According to POLITICO, the meeting where roaming charges were banned took until 2 am to hammer out the details. After ten years worth of talks and discussions leading up to the final agreement.
The Latvian delegation finally brokered a successful compromise, ensuring mobile roaming charges will be banned across Europe from June 2017. In the interim, charges for calls, text messages and data will reduce from April 30, 2016, given telecoms operators time to adjust to the new rules.
A Big Step Forward?
In theory, this sounds like a big step forward for European customers. But remember, this only applies to EU citizens when traveling around Europe. For most of the world, roaming is still an every day and costly reality for hundreds of millions of people who travel around the world.
Apart from America, Europe is the only content approaching – and some might argue, with still a long way to go – a federalist political model. For most of the world, that kind of unity is even more of a dream. Consequently, customers across the world will be paying for roaming for decades to come.

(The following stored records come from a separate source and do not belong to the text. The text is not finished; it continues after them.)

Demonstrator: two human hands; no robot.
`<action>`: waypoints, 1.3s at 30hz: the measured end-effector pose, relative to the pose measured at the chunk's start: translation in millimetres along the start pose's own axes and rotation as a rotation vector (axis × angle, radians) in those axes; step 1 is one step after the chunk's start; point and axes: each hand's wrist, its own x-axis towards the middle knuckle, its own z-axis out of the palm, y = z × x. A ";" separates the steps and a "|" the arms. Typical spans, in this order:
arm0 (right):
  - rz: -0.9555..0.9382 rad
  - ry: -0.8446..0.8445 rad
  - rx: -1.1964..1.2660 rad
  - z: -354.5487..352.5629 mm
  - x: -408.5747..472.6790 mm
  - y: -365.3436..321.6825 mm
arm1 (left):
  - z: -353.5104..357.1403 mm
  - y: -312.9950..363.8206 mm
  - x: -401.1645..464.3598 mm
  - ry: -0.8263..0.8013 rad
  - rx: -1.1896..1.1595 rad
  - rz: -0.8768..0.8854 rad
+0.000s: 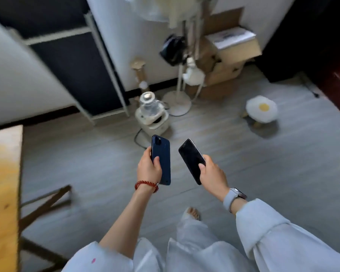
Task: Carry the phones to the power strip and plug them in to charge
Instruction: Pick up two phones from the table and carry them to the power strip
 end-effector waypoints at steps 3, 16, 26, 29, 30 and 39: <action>0.121 0.056 0.065 -47.9 18.9 54.6 | 59.3 57.9 12.4 -0.089 0.025 0.075; 0.705 0.414 0.370 -224.3 60.6 301.0 | 374.0 304.0 36.0 -0.638 0.288 0.517; 0.992 0.553 0.477 -399.3 141.7 481.6 | 614.8 513.2 31.5 -0.913 0.362 0.696; 1.079 0.627 0.515 -434.9 140.8 525.2 | 670.1 561.5 12.8 -0.982 0.391 0.744; 1.112 0.654 0.540 -445.6 139.3 542.0 | 691.1 575.7 4.7 -1.014 0.392 0.754; 1.201 0.798 0.689 -533.0 135.2 725.5 | 887.3 671.0 -84.4 -1.166 0.409 0.790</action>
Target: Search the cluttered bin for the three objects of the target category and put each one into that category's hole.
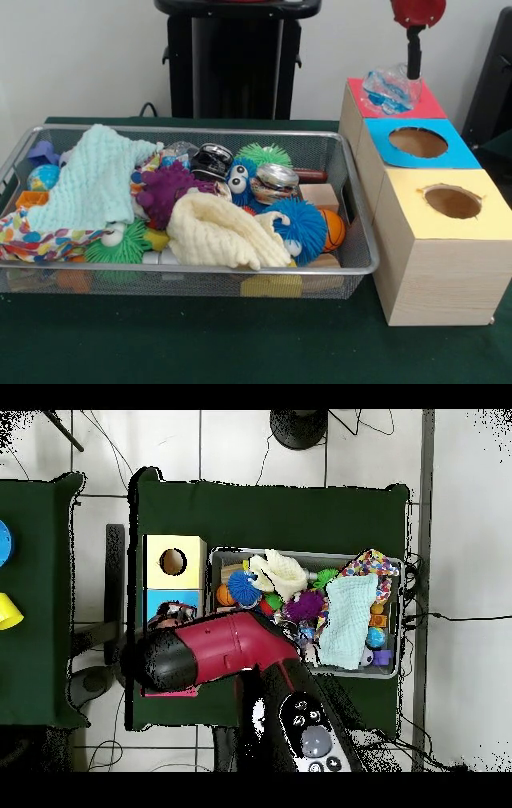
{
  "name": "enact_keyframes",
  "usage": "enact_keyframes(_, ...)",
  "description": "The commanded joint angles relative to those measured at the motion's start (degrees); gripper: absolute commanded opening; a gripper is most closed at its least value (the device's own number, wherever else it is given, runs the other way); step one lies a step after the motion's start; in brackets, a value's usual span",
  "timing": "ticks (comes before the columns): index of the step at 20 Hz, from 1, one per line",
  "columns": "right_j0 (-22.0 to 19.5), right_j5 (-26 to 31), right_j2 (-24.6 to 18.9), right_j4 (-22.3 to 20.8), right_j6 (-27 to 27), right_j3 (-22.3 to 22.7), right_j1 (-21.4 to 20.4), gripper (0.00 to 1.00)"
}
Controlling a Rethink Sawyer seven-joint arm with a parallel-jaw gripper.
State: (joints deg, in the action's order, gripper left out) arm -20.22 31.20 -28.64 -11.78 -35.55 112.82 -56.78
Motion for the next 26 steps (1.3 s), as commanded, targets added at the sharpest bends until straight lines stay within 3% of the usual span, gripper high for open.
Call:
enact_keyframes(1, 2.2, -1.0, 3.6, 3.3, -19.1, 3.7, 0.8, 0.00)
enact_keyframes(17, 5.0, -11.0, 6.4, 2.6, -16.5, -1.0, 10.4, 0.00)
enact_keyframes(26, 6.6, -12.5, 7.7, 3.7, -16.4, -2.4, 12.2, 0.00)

Even in Europe, many are saying these changes don’t go nearly far enough. Monique Goyens, director general of the European Consumer Organisation, speaking to The Guardian said, “Allowing companies to limit roaming rights for frequent travellers, for example, is certainly not the promised end of roaming in Europe. A real zero-roaming Europe hinges on a major telecom market reform, which is a mammoth task to achieve in just 13 months.”
Several concerns have already been raised.
Reducing revenue from higher European surcharges could be passed onto domestic consumers, or customers traveling to other parts of the world. Telecoms providers will be losing billions in revenue, which has to be recovered in other ways.
Lisa Unden-Farboud, Lead Analyst at Gartner, told IBTimes UK: “Providers will seek ways to make additional revenue streams in the form of either trimming the value of packages in home markets, or adding new services and applications by which the providers hope to entice their users deeper into longer contracts or make contract exits more challenging.”
Higher charges could also be applied to foreign customers using local networks within the EU, such as tourists and business travellers from China or America. It’s difficult to know exactly how mobile providers will react, but it’s clear they will do everything possible to mitigate the loss of revenue from roaming in the European Union.
This means that whilst some customers in one region of the world will benefit, many other travellers are likely to experience higher costs as a result of this EU ruling on roaming charges.